START Dataset section

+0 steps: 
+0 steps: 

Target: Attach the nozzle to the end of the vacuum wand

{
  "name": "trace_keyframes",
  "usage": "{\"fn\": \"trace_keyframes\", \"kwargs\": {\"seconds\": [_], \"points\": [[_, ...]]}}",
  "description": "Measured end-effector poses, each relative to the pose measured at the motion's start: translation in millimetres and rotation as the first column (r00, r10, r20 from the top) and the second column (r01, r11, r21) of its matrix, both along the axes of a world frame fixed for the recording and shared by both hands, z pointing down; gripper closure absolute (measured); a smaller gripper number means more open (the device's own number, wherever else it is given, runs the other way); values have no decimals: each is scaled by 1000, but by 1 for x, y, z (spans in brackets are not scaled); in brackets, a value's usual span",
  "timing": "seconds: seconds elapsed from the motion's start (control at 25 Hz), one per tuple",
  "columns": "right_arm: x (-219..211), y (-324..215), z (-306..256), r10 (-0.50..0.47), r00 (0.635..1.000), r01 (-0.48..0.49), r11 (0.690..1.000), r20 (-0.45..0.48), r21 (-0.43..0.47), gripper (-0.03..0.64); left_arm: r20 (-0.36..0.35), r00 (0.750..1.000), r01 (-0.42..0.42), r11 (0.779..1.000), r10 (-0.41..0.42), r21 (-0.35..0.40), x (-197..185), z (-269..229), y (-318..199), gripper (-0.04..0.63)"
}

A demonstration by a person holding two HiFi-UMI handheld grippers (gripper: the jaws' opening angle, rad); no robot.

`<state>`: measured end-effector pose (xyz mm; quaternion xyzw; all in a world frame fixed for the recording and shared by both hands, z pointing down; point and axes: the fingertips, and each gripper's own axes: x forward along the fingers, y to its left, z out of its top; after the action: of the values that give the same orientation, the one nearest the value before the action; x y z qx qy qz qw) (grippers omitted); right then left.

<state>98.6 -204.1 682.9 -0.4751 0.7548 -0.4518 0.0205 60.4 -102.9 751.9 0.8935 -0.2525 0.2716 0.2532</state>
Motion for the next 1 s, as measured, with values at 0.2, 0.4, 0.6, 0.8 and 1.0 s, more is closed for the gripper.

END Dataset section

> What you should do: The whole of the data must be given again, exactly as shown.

> Answer space:
+0 steps: 
+0 steps: 

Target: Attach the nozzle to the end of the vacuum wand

{
  "name": "trace_keyframes",
  "usage": "{\"fn\": \"trace_keyframes\", \"kwargs\": {\"seconds\": [_], \"points\": [[_, ...]]}}",
  "description": "Measured end-effector poses, each relative to the pose measured at the motion's start: translation in millimetres and rotation as the first column (r00, r10, r20 from the top) and the second column (r01, r11, r21) of its matrix, both along the axes of a world frame fixed for the recording and shared by both hands, z pointing down; gripper closure absolute (measured); a smaller gripper number means more open (the device's own number, wherever else it is given, runs the other way); values have no decimals: each is scaled by 1000, but by 1 for x, y, z (spans in brackets are not scaled); in brackets, a value's usual span",
  "timing": "seconds: seconds elapsed from the motion's start (control at 25 Hz), one per tuple",
  "columns": "right_arm: x (-219..211), y (-324..215), z (-306..256), r10 (-0.50..0.47), r00 (0.635..1.000), r01 (-0.48..0.49), r11 (0.690..1.000), r20 (-0.45..0.48), r21 (-0.43..0.47), gripper (-0.03..0.64); left_arm: r20 (-0.36..0.35), r00 (0.750..1.000), r01 (-0.42..0.42), r11 (0.779..1.000), r10 (-0.41..0.42), r21 (-0.35..0.40), x (-197..185), z (-269..229), y (-318..199), gripper (-0.04..0.63)"
}

A demonstration by a person holding two HiFi-UMI handheld grippers (gripper: the jaws' opening angle, rad); no robot.

`<state>`: measured end-effector pose (xyz mm; quaternion xyzw; all in a world frame fixed for the recording and shared by both hands, z pointing down; point and axes: the fingertips, and each gripper's own axes: x forward along the fingers, y to its left, z out of its top; after the action: of the values that give the same orientation, the one nearest the value before the action; x y z qx qy qz qw) (grippers omitted); right then left.

<state>98.6 -204.1 682.9 -0.4751 0.7548 -0.4518 0.0205 60.4 -102.9 751.9 0.8935 -0.2525 0.2716 0.2532</state>
Motion for the next 1 s, as measured, with values at 0.2, 0.4, 0.6, 0.8 and 1.0 s, more is closed for the gripper.

The output is now complete.